Local political columnist Kusal Perera called the Yuan Wang 5 spat an “aberration”.

“One such incident will not decide the fate of the entire relationship with India,” he said, adding that Indian businesses were also seeking to expand their presence in the island.

Wickremesinghe sought to address India’s fears during a visit to France last month, dismissing speculation about Chinese military bases in Sri Lanka.

“No, we have no military agreements with China,” he told the France24 TV network. “There won’t be any military agreements. I don’t think China enters into one.

“We are a neutral country, but we also emphasise on the fact that we cannot allow Sri Lanka to be used as a base for any threats against India,” he added.

Wickremesinghe will be the fourth Sri Lankan president to be hosted by Indian Prime Minister Narendra Modi.

He was elected by parliament to serve the remaining two-and-a-half years in the term of Gotabaya Rajapaksa, who stepped down following protests over mismanagement of the economy.

But the Indian establishment has often viewed six-time prime minister Wickremesinghe’s pro-Western United National Party with suspicion.

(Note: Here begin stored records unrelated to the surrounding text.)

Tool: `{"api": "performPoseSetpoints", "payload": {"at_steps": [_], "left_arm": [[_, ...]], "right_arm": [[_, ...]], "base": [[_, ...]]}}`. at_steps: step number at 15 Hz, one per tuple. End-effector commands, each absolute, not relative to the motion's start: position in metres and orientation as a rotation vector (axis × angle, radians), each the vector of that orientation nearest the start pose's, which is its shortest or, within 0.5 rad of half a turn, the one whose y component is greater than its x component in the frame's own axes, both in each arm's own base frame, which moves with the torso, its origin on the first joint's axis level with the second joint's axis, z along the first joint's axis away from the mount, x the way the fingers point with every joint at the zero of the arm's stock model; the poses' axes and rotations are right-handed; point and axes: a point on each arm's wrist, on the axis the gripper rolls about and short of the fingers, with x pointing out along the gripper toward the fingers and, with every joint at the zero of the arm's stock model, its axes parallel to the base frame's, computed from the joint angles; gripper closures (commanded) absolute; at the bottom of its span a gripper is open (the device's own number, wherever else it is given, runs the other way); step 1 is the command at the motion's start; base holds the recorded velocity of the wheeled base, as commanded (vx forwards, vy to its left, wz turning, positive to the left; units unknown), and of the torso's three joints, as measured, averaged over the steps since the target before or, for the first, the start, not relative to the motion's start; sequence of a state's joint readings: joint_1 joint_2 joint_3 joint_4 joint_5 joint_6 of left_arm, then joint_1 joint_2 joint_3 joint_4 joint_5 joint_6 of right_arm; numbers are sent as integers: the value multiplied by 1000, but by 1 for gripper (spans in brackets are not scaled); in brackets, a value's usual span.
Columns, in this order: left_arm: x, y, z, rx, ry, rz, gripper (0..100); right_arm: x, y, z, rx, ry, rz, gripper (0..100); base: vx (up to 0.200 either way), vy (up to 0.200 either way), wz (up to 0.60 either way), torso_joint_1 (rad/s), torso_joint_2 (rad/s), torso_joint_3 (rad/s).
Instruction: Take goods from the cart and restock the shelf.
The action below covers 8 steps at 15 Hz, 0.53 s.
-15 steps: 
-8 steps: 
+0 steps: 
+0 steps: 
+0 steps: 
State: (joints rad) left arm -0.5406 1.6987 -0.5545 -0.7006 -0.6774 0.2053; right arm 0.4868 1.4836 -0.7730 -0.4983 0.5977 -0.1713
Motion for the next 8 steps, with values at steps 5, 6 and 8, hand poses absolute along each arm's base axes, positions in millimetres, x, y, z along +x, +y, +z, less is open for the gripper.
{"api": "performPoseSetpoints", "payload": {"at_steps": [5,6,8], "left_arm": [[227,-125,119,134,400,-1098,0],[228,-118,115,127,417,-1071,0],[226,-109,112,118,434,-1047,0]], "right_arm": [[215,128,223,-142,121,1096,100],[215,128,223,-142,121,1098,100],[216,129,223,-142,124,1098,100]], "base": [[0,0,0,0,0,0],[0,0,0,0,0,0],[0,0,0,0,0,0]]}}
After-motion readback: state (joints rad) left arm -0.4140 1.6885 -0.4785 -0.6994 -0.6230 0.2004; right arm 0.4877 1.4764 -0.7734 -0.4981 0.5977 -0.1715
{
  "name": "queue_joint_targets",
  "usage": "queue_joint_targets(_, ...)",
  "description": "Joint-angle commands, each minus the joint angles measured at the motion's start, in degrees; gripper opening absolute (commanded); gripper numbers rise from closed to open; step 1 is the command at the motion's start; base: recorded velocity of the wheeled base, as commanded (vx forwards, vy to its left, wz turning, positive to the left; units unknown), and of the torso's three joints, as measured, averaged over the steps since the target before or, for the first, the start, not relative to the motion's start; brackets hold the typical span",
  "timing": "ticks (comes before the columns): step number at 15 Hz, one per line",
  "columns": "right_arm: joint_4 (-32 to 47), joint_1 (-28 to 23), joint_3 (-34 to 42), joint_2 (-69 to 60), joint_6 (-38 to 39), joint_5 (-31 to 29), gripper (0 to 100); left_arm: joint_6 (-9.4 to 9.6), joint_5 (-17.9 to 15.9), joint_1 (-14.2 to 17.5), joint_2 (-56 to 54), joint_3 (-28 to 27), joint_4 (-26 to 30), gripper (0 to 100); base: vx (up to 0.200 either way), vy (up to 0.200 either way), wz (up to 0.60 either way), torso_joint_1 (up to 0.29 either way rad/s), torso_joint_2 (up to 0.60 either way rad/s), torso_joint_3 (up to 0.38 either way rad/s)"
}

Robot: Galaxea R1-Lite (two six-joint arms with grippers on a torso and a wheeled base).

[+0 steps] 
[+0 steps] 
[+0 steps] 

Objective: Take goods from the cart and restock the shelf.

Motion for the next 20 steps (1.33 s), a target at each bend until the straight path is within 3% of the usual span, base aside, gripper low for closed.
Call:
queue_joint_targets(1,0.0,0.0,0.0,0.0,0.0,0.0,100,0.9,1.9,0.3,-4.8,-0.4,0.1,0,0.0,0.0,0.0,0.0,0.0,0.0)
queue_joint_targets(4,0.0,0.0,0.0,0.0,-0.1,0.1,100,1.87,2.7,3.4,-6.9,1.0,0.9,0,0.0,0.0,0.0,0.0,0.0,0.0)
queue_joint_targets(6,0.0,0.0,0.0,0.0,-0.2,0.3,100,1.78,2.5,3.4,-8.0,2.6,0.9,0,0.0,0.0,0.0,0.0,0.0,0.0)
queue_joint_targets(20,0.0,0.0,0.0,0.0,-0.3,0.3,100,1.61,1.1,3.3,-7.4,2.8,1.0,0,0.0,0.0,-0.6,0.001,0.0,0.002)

“Debt restructuring will be on the agenda along with connectivity,” said a senior diplomatic source, adding New Delhi would be keen to speed up infrastructure projects hit by bureaucratic delays.

Debt deals

Sri Lanka requires agreement from all its creditors, including India and China, on debt restructuring.

Colombo has proposed haircuts of up to 30 per cent and a repayment freeze extending to nine years.

The second tranche of some $330 million out of a US$2.9 billion IMF bailout is due in September — subject to Colombo securing a deal with its lenders.

Wickremesinghe said last month that he was “very confident” China would be on board and Colombo would be able to unlock the remainder of the IMF bailout.

In October, he is due to travel to China for the first time as president.